Caino si allontanò dal Signore. «Se qualcuno sta con fiducia davanti al Signore e non fugge dal suo volto e non evita il suo sguardo per la coscienza del peccato, come invece fece Caino, costui offre un sacrificio davanti al Signore» [23]. «Maledetto l’uomo che allontana il suo cuore dal Signore.
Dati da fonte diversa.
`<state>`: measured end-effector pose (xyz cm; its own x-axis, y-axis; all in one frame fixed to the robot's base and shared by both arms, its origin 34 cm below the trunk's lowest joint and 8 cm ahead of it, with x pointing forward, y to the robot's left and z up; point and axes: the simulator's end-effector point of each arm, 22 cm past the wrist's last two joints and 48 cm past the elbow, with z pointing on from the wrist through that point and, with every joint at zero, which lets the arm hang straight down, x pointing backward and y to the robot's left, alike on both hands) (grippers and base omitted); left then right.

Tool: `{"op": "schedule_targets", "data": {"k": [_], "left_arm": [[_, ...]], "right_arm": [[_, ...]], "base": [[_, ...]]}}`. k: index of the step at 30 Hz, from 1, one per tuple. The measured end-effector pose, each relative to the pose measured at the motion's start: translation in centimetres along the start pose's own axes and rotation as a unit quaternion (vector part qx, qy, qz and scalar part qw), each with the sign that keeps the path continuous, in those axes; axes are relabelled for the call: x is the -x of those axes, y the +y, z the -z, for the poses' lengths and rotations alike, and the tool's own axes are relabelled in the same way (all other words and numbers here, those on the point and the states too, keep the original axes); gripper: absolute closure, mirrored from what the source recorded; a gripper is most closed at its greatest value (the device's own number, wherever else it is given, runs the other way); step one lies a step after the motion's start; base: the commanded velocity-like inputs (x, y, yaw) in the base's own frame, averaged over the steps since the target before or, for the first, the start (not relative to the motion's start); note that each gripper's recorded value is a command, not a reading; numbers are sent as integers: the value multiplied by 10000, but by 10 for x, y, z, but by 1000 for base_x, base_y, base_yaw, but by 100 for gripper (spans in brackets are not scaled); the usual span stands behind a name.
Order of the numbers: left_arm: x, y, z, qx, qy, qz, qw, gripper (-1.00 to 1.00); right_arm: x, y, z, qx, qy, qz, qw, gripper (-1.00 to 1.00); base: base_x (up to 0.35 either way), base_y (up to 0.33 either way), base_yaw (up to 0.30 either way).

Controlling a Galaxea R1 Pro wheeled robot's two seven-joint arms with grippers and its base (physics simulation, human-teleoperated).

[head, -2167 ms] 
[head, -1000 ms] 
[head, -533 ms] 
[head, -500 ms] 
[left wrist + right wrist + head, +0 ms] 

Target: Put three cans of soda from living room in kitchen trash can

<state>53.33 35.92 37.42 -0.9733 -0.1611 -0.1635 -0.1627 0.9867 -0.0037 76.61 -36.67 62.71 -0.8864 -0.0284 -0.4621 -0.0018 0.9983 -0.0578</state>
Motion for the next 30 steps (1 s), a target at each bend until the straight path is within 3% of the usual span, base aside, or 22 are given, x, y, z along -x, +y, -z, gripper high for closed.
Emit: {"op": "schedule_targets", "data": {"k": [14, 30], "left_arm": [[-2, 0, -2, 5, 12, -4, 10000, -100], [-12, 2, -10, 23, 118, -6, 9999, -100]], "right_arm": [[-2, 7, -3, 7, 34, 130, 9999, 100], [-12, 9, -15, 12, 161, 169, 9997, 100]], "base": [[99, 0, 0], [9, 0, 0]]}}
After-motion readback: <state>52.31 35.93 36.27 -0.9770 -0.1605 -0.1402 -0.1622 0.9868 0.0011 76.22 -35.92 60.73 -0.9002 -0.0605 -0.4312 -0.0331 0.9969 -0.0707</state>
Sarà come un tamerisco nella steppa; dimorerà in luoghi aridi nel deserto, in una terra di salsedine, dove nessuno può vivere» (Ger 17,6).


[1] Giovanni Crisostomo, In Genesim homiliae, XVIII, 4.
[2] Giovanni Crisostomo, In Genesim homiliae, XVIII, 4.
[3] Giovanni Crisostomo, In Genesim homiliae, XVIII, 4.
[4] Cromazio d’Aquileia, Sermoni, 23, 3.
[5] Giovanni Crisostomo, In Genesim homiliae, XVIII, 4.
[6] Ambrogio, Caino e Abele, II, 6, 22.
[7] Origene, Omelie sui Numeri, VIII,1.
[8] Origene, Omelie sui Numeri, X, 1.
[9] Giovanni Crisostomo, In Genesim homiliae, XIX,1.
[10] Giovanni Crisostomo, In Genesim homiliae, XIX,1.
[11] Cromazio d’Aquileia, Sermoni, 23, 2.
[12] Origene, Omelie sui Numeri, XXIV, 1 [CTP 329. 331]
[13] Origene, Omelie sui Numeri, XXIV, 1.
[14] Giovanni Crisostomo, In Genesim homiliae, XIX, 2.
[15] Giovanni Crisostomo, In Genesim homiliae, XIX, 3,2.
[16] Giovanni Crisostomo, Omelia II, 1. CTP 22, 98.
[17] Ambrogio, Caino e Abele, II, 9, 31.
[19] Giovanni Crisostomo, Omelia II, 1. CTP 22, 99.
[20] Ambrogio, Caino e Abele, II, 10, 38.
[21] Girolamo, Commento a Osea, III, 11, 8-9.
[22] Ambrogio, Caino e Abele, II, 10, 35.
[23] Origene, Omelie sul Levitino, V, 3.